The business community is changing and anticipated to several interior s well as exterior dangers associated with any industry, businesses have to handle too many risks. Although the calculation of risk and go back through measuring a regular (beta) is a way in money but managerial accounting is also worried about this. Managing risk is too significant for just about any business since it tends to explain all the strategies and practices engaged within an organization.
Therefore, CVP is a tool which really helps to calculate risk especially in conditions of costs and amounts. After studying this risk, the companies will come up with effective solutions to reduce this risk.

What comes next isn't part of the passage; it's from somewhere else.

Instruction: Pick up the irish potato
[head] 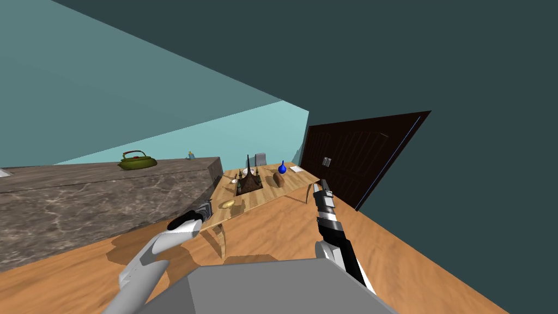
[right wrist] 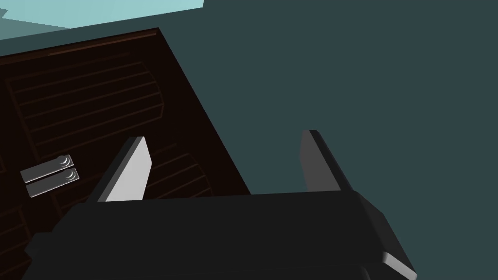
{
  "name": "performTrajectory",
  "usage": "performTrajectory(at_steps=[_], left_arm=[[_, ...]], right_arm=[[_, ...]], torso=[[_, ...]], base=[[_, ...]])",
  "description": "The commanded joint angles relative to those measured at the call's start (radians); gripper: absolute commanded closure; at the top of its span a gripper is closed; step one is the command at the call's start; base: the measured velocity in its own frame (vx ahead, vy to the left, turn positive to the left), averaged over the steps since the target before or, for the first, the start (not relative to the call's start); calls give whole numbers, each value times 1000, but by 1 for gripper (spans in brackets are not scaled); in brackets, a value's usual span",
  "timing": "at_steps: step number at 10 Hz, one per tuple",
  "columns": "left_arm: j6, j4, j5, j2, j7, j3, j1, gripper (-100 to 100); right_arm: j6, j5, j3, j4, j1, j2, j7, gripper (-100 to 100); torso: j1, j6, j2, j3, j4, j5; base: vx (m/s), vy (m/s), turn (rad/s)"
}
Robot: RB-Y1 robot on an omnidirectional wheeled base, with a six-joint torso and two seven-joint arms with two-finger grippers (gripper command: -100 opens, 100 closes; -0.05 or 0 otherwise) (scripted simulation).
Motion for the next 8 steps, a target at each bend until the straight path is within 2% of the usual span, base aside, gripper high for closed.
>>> performTrajectory(at_steps=[1, 3, 6, 8], left_arm=[[33, 37, 7, 8, 6, 16, -8, -100], [87, 92, 20, 22, 16, 40, -14, -100], [153, 160, 35, 33, 28, 67, -19, -100], [184, 196, 42, 34, 34, 77, -20, -100]], right_arm=[[0, 0, 0, 0, 0, 0, 0, 0], [0, 0, 0, 0, 0, 0, 0, 0], [0, 0, 0, 0, 0, 0, 0, 0], [0, 0, 0, 0, 0, 0, 0, 0]], torso=[[0, 0, 0, 0, 0, 0], [0, 0, -2, -1, 0, 0], [-3, 0, -8, -5, -2, 0], [0, 0, -4, -2, -1, 0]], base=[[113, -88, 8], [161, -103, 12], [212, -130, -4], [164, -59, -17]])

All the above mentioned benefits re immediately or indirectly related to your choice making processes of a company. Any business business has to make a whole lot of decisions regarding their price, their costs, and products, fixed and variable unit costs etc. The CVP methodology simplifies this technique by providing the companies with a breakeven point and by supporting them to activate in better decision making and planning for the near future.
So, the task has presented a detailed analysis of how is CVP calculated and how do it be used to benefit an organization. Out of the two types of CVP solutions, linear approach is the simple one and it offers companies with easy ways to make estimations regarding costs, prices and sales quantities. The calculation of breakeven pint assists with decision making for a firm by giving it a better future forecasting, risk assessment, , price estimation and so forth. In other term, the cost amount profit approach has a primary impact on improving the organizational performance and efficiency.

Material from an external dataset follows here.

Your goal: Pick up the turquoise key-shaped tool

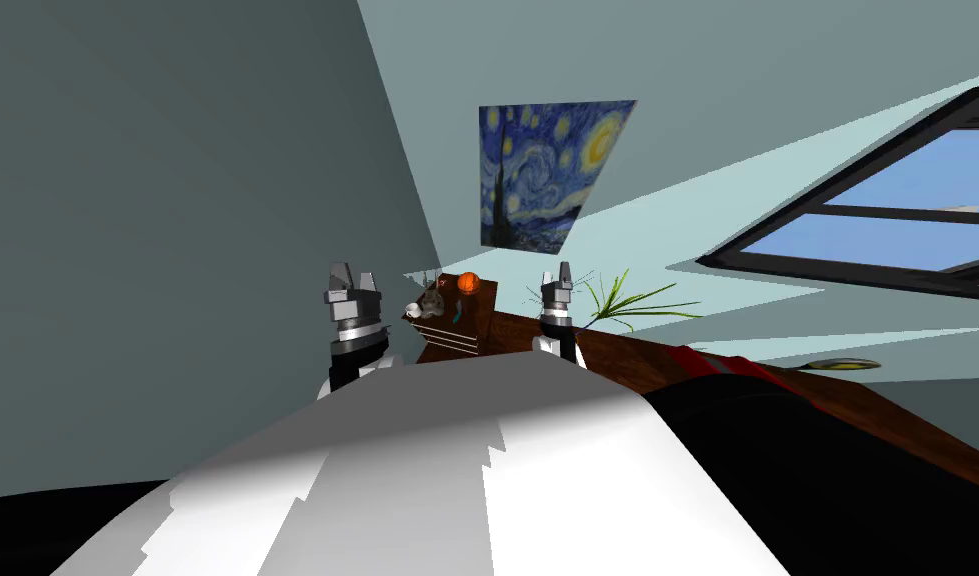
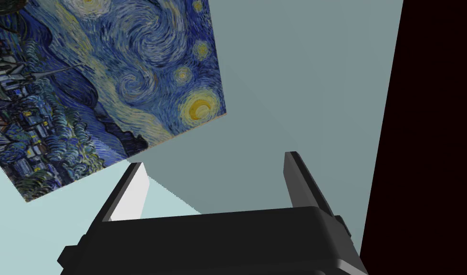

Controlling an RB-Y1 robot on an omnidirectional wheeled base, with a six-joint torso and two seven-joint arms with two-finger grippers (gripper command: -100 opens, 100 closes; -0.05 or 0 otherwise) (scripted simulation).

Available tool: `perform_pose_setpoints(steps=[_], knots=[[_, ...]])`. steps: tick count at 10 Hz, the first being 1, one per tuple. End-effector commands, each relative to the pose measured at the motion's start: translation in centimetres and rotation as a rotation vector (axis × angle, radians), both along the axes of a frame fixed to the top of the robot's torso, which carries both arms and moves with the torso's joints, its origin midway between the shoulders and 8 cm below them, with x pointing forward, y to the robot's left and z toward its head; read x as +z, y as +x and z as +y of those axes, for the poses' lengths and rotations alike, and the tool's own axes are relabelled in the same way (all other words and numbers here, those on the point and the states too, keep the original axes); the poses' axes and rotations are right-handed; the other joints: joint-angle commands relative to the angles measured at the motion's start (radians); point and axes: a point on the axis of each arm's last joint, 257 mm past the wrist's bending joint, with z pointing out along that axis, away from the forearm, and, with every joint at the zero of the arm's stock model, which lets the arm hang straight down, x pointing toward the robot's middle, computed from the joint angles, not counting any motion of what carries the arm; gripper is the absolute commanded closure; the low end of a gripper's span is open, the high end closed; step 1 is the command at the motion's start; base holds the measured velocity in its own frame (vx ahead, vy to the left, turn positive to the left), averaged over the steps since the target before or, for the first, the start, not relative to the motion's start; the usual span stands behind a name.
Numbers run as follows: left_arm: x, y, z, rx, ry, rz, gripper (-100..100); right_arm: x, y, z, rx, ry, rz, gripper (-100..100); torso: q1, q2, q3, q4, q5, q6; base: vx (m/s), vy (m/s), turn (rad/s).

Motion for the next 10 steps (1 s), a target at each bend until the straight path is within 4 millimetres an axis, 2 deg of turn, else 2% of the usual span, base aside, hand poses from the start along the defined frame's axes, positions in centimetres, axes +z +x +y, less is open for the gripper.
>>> perform_pose_setpoints(steps=[1, 5, 7, 10], knots=[[-0.5, 0.4, 0.6, -0.008, 0.011, 0.022, -100, 0.0, 0.0, 0.0, 0.000, 0.000, 0.000, 0, 0.000, 0.000, 0.000, 0.000, 0.000, 0.000, -0.017, -0.030, -0.115], [-2.3, 1.8, 3.7, -0.004, -0.006, 0.095, -100, 0.0, 0.0, 0.0, 0.000, 0.000, 0.000, 0, -0.005, 0.002, 0.001, 0.000, -0.001, 0.000, -0.038, -0.076, -0.140], [-3.7, 2.6, 6.5, 0.014, -0.042, 0.147, -100, 0.0, 0.0, 0.0, 0.000, 0.000, 0.000, 0, -0.006, 0.003, 0.001, 0.001, -0.001, 0.001, -0.023, -0.094, -0.233], [-6.9, 3.5, 11.9, 0.059, -0.142, 0.240, -100, 0.0, 0.0, 0.0, 0.000, 0.000, 0.000, 0, -0.007, 0.003, 0.002, 0.001, -0.002, 0.000, -0.027, -0.110, -0.280]])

Breakeven analysis (CVP research). (n. d. ). Retrieved 4 9, 2014, from http://www. acornlive. com/demos/pdf/P2_PM_Chapter_5. pdf
Cafferky, M. (2010). Breakeven Analysis: The Definitive Guide to Cost-Volume-Profit Research. Business Expert Press.
Lewis, J. (n. d. ). Advantages & Drawbacks of Cost-Volume-Profit Research. Retrieved 4 9, 2014, from http://smallbusiness. chron. com/advantages-disadvantages-costvolumeprofit-analysis-35135. html
MAAW. (2011). The controversy over contribution margin way.

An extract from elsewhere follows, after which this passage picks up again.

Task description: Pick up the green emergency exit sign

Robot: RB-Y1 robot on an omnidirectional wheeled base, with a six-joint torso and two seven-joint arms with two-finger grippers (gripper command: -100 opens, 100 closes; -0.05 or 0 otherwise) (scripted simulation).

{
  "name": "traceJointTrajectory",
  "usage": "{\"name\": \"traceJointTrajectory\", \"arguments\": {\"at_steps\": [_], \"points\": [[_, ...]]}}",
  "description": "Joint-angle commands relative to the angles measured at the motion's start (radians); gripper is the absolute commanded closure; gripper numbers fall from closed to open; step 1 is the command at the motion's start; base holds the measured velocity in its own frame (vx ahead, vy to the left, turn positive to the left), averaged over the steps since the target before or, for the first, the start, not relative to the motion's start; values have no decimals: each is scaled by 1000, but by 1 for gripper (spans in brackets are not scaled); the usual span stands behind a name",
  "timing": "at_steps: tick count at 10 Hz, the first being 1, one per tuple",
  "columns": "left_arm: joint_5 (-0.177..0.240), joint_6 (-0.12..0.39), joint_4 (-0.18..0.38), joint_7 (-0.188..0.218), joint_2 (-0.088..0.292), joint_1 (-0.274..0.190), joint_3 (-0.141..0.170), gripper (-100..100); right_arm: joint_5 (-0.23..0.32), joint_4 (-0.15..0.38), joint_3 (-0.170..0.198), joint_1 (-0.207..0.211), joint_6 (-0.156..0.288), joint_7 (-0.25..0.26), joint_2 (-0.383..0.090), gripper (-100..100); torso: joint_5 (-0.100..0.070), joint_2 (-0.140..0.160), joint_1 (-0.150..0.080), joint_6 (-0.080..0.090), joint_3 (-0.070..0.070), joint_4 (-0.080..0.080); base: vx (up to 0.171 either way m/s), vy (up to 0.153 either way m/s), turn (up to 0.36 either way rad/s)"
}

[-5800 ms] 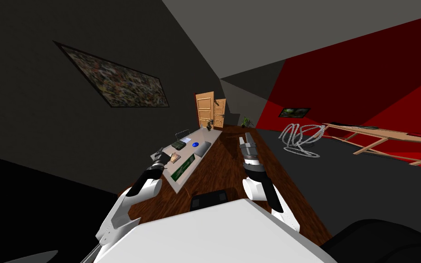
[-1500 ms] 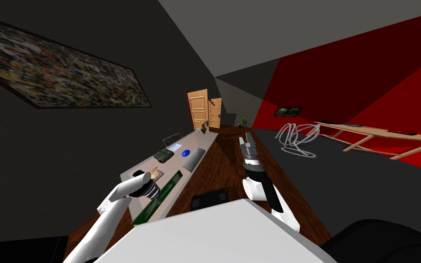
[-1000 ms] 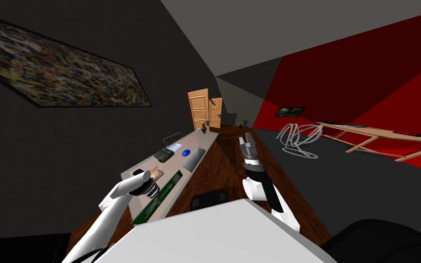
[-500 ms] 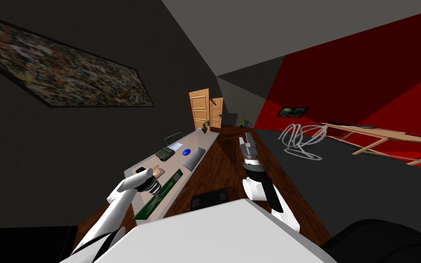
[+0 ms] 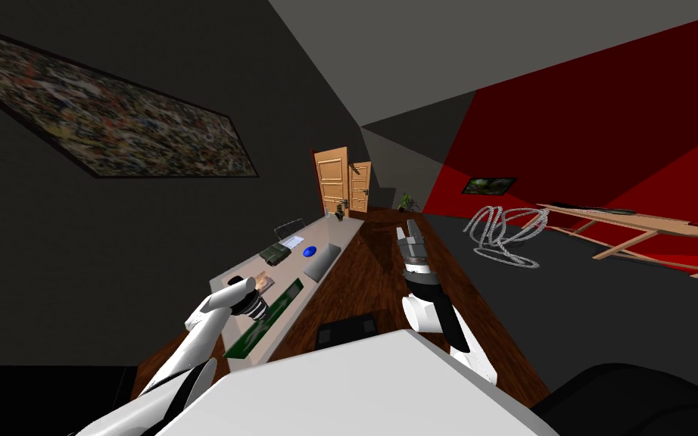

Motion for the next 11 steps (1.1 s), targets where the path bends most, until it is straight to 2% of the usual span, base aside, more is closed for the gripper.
{"name": "traceJointTrajectory", "arguments": {"at_steps": [1,2,3,4,5,7,8,11], "points": [[-14,-22,50,-21,0,-35,7,-100,0,0,0,0,0,0,0,0,0,0,0,0,0,0,-11,-17,42],[-14,-22,63,-21,0,-35,7,-100,0,0,0,0,0,0,0,0,0,0,0,0,0,0,-11,-15,18],[-26,-41,100,-40,0,-65,14,-100,0,0,0,0,0,0,0,0,0,0,0,0,0,0,-14,-16,40],[-26,-41,113,-40,0,-65,14,-100,0,0,0,0,0,0,0,0,0,0,0,0,0,0,-12,-15,22],[-37,-59,156,-59,1,-95,21,-100,0,0,0,0,0,0,0,0,0,0,0,0,0,0,-19,-18,47],[-36,-57,154,-55,0,-92,19,-100,0,0,0,0,0,0,0,0,0,0,0,0,0,0,-9,-11,10],[-37,-58,157,-57,0,-93,20,100,0,0,0,0,0,0,0,0,0,0,0,0,0,0,0,0,0],[-36,-57,157,-56,-1,-92,20,100,0,0,0,0,0,0,0,0,0,-1,2,0,0,0,0,0,0]]}}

Phillips, P. A. (1994). Welsh Hotel: Cost-Volume-Profit Research and Doubt. International Journal of Modern Hospitality Management, 31-36.
Raichura, K. (2007). C-V-P Analysis & Operating Leverage. Retrieved 4 9, 2014, from http://www. managementparadise. com/forums/financial-management/20603-c-v-p-analysis-operating-leverage. html
Yunkera, J. A. , & Yunker, P. J. (2003). Stochastic CVP examination as a gateway to decision-making under uncertainty. Journal of accounting Education, 339-365.